--- INPUT RECORDS ---
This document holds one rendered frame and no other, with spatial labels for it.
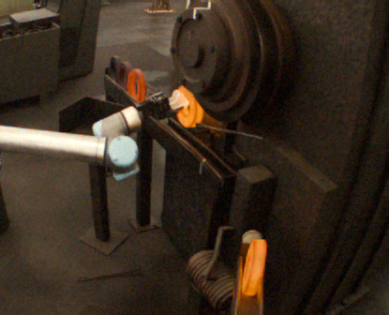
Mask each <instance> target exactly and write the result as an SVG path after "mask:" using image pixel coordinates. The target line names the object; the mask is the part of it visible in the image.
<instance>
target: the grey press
mask: <svg viewBox="0 0 389 315"><path fill-rule="evenodd" d="M100 7H101V0H49V1H48V4H47V6H46V8H42V9H37V10H32V11H27V12H23V13H18V14H13V15H9V22H10V23H13V25H14V26H15V30H17V29H21V28H26V27H27V28H29V30H32V29H33V28H32V27H31V26H32V24H35V25H36V26H40V25H45V24H46V25H47V26H48V27H47V29H50V28H49V27H50V24H51V22H54V23H55V24H57V25H58V26H59V27H60V28H61V29H60V39H59V41H60V44H59V48H60V49H59V52H60V58H59V61H58V62H59V67H58V69H59V72H58V77H59V79H58V81H63V80H67V79H69V78H75V77H81V76H82V75H85V74H92V72H93V70H94V61H95V51H96V43H97V29H98V21H99V14H100ZM47 29H46V30H47Z"/></svg>
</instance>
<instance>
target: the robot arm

--- TASK TO CARRY OUT ---
Omit the pictures, then set down all the remaining data exactly as given.

--- TASK OUTPUT ---
This document holds one rendered frame and no other, with spatial labels for it.
Mask each <instance> target exactly and write the result as an SVG path after "mask:" using image pixel coordinates. The target line names the object; the mask is the part of it visible in the image.
<instance>
target: the grey press
mask: <svg viewBox="0 0 389 315"><path fill-rule="evenodd" d="M100 7H101V0H49V1H48V4H47V6H46V8H42V9H37V10H32V11H27V12H23V13H18V14H13V15H9V22H10V23H13V25H14V26H15V30H17V29H21V28H26V27H27V28H29V30H32V29H33V28H32V27H31V26H32V24H35V25H36V26H40V25H45V24H46V25H47V26H48V27H47V29H50V28H49V27H50V24H51V22H54V23H55V24H57V25H58V26H59V27H60V28H61V29H60V39H59V41H60V44H59V48H60V49H59V52H60V58H59V61H58V62H59V67H58V69H59V72H58V77H59V79H58V81H63V80H67V79H69V78H75V77H81V76H82V75H85V74H92V72H93V70H94V61H95V51H96V43H97V29H98V21H99V14H100ZM47 29H46V30H47Z"/></svg>
</instance>
<instance>
target: the robot arm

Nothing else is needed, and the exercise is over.